- _Work request_
Count up every line of the data in which "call" occurs. The reply is one number and nothing more.

- _Data section_
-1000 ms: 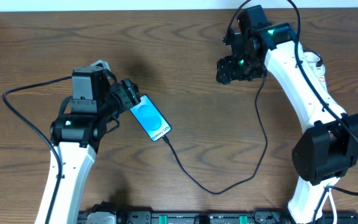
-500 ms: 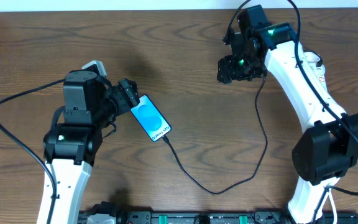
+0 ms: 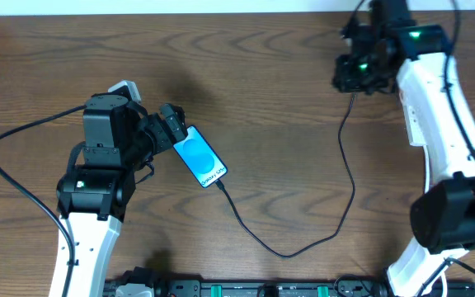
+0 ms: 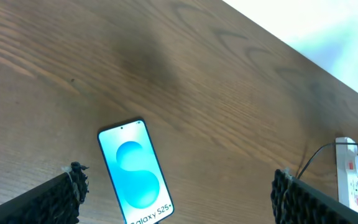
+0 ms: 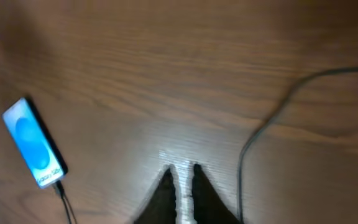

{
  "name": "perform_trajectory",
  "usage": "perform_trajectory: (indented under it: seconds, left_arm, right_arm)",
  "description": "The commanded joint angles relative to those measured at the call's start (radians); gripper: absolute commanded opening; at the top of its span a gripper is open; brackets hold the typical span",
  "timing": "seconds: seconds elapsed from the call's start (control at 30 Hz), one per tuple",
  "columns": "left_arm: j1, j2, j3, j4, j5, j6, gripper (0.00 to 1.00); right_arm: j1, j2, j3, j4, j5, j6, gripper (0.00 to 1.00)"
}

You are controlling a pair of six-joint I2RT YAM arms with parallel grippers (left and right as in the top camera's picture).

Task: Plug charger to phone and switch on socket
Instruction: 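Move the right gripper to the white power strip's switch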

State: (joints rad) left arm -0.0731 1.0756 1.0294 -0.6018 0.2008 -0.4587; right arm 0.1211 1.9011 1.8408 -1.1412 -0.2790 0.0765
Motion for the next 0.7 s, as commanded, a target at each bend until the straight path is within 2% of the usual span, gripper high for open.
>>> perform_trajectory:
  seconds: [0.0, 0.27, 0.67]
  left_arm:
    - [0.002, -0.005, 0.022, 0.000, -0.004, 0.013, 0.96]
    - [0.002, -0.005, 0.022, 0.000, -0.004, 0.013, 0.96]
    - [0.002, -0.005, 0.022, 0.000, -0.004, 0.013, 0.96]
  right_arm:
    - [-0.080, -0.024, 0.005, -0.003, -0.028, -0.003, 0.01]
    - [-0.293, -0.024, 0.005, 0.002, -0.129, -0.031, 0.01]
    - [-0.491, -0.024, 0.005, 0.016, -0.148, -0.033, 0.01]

- _Solved exercise_
2